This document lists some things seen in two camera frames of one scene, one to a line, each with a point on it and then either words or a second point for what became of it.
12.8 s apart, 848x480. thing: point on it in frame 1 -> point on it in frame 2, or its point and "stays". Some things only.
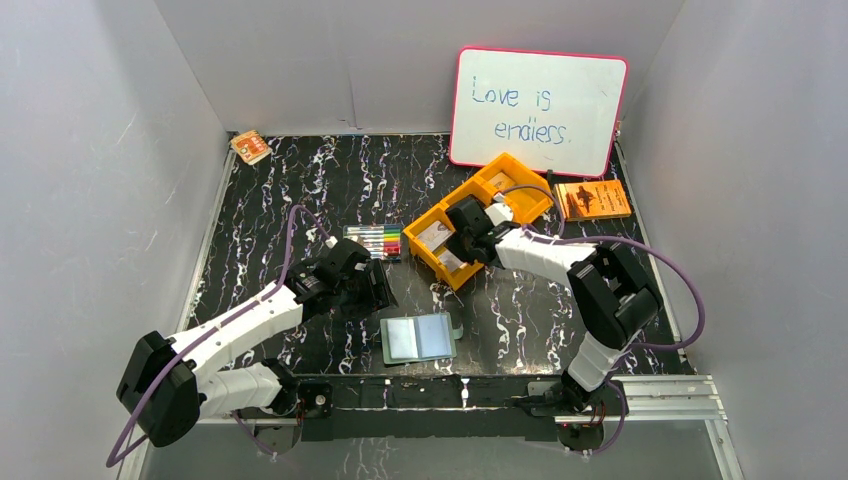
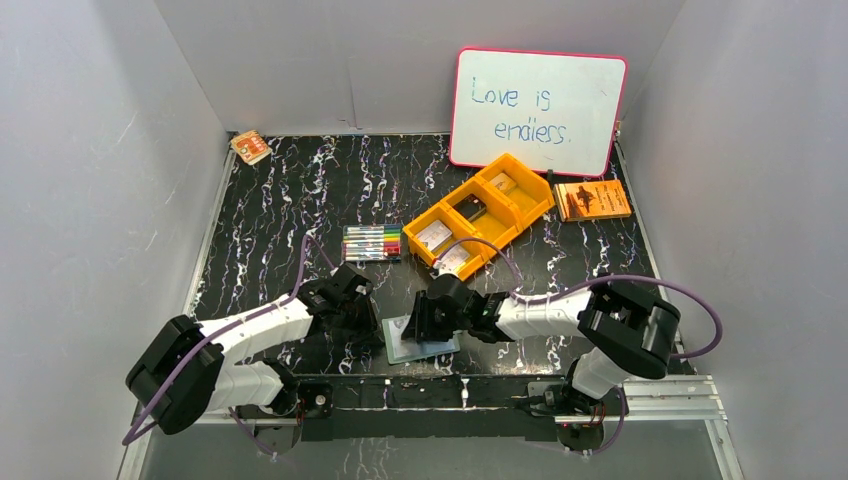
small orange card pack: x=251 y=146 stays
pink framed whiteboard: x=560 y=112 stays
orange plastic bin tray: x=524 y=193 stays
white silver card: x=435 y=235 -> x=397 y=325
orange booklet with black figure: x=589 y=200 stays
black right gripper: x=454 y=240 -> x=421 y=327
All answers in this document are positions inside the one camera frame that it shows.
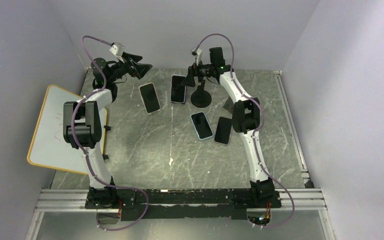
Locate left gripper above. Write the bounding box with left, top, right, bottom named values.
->
left=108, top=52, right=153, bottom=83

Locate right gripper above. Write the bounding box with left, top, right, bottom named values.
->
left=181, top=57, right=215, bottom=87

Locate phone with lilac case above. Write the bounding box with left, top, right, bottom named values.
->
left=170, top=74, right=186, bottom=104

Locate phone with beige case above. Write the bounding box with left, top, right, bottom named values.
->
left=139, top=82, right=161, bottom=114

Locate phone with light blue case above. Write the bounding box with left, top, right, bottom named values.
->
left=190, top=112, right=214, bottom=140

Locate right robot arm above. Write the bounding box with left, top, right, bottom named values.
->
left=181, top=47, right=281, bottom=208

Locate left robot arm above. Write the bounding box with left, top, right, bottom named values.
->
left=62, top=52, right=153, bottom=208

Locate black round base phone stand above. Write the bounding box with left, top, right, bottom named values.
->
left=190, top=80, right=212, bottom=108

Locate dark wooden phone stand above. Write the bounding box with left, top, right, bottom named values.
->
left=223, top=98, right=235, bottom=115

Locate black phone without case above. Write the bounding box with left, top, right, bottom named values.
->
left=214, top=117, right=232, bottom=145

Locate small black clip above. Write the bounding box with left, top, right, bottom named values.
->
left=100, top=125, right=112, bottom=163

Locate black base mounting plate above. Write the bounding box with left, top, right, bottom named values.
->
left=84, top=187, right=282, bottom=221

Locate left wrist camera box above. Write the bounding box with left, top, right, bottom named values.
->
left=109, top=42, right=125, bottom=59

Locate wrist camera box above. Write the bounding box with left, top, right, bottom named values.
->
left=109, top=42, right=125, bottom=59
left=190, top=48, right=203, bottom=66

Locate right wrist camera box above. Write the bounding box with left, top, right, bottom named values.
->
left=190, top=48, right=203, bottom=66

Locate whiteboard with yellow frame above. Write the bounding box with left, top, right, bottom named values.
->
left=26, top=84, right=108, bottom=176

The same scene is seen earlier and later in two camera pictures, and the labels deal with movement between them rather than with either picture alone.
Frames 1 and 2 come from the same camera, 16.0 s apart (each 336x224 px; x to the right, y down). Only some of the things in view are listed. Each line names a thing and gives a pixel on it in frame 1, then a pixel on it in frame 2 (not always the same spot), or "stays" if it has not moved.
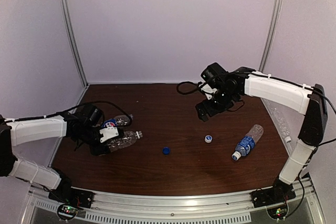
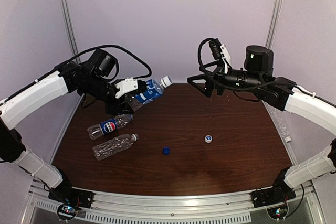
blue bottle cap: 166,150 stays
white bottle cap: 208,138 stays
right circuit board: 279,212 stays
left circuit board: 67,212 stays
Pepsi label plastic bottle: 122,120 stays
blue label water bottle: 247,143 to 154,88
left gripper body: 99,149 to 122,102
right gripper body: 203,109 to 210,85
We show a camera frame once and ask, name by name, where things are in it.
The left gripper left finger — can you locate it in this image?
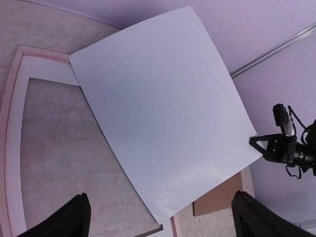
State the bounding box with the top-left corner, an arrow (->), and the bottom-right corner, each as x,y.
20,193 -> 91,237

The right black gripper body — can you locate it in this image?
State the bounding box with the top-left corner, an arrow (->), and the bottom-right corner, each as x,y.
266,137 -> 297,164

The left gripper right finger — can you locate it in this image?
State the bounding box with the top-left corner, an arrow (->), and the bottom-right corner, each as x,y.
231,191 -> 314,237

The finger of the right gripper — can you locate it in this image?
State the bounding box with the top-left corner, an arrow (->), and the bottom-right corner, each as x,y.
249,133 -> 287,148
252,144 -> 274,162

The brown cardboard backing board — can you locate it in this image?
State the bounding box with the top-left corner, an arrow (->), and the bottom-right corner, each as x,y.
193,172 -> 243,217

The wooden picture frame pink edge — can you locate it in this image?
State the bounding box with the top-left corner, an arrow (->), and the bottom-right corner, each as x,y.
0,45 -> 182,237

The photo print white border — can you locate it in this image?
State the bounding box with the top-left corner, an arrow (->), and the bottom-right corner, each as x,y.
69,6 -> 261,223

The white mat board passe-partout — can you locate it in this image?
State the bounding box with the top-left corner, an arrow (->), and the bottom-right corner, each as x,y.
5,54 -> 82,234

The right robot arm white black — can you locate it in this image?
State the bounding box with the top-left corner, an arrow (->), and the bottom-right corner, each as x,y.
249,122 -> 316,179

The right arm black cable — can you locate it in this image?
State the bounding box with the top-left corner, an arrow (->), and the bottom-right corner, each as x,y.
287,105 -> 312,139

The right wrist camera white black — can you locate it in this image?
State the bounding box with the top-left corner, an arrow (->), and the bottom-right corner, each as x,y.
273,104 -> 297,136

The front aluminium rail base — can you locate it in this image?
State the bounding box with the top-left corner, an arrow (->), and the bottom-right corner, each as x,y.
294,219 -> 316,229

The right aluminium corner post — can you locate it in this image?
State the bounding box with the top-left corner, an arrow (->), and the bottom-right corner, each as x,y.
230,22 -> 316,79

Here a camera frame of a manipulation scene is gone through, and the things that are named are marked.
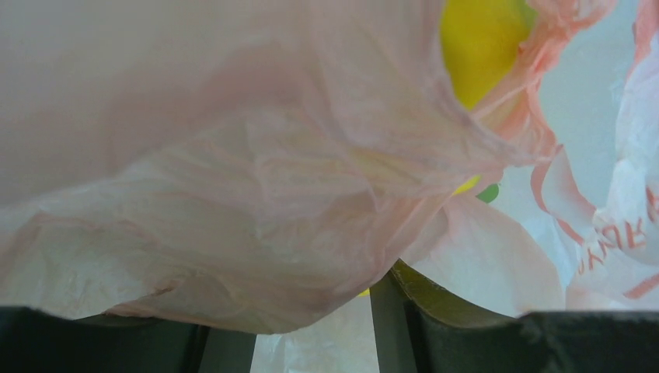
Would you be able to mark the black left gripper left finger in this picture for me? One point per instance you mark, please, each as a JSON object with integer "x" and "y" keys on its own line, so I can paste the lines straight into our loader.
{"x": 33, "y": 341}

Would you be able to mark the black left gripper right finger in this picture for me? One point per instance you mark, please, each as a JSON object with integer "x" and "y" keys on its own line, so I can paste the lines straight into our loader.
{"x": 422, "y": 327}

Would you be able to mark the pink plastic bag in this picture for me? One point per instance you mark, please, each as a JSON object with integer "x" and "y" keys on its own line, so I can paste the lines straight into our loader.
{"x": 256, "y": 165}

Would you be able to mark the yellow fake banana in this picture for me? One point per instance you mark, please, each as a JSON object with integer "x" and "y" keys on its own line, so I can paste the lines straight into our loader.
{"x": 480, "y": 40}

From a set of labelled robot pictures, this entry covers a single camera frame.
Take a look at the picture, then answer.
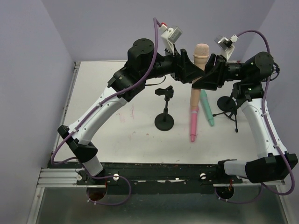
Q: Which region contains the teal microphone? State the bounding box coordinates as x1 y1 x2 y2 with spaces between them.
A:
200 90 214 126

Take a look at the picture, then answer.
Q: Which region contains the black tripod shock-mount stand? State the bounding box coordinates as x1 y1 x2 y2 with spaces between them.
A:
213 111 239 133

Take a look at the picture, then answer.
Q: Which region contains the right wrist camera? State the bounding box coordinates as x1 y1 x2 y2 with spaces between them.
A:
214 35 239 61

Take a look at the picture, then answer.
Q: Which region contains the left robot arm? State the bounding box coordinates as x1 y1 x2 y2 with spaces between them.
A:
57 38 205 176

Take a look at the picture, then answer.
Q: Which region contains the pink microphone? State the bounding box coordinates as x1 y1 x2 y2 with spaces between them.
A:
190 108 199 142

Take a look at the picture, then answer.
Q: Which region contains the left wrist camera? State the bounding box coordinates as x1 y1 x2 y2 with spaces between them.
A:
159 23 183 54

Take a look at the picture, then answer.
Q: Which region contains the peach microphone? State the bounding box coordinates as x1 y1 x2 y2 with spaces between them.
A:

----------

» **EXERCISE BRIEF**: From the top of the listing above, repeat each line exactly until you reach the line containing "pink framed whiteboard: x=560 y=112 stays", and repeat that one too. Leave the pictures out.

» **EXERCISE SOLUTION**:
This document lists some things seen in two camera frames of one scene, one to a line, each with a point on it and then either words or a second point for what became of it.
12.8 s apart, 848x480. thing: point on it in frame 1 -> point on it in frame 2, or its point and "stays". Some things only.
small orange card pack: x=251 y=146 stays
pink framed whiteboard: x=560 y=112 stays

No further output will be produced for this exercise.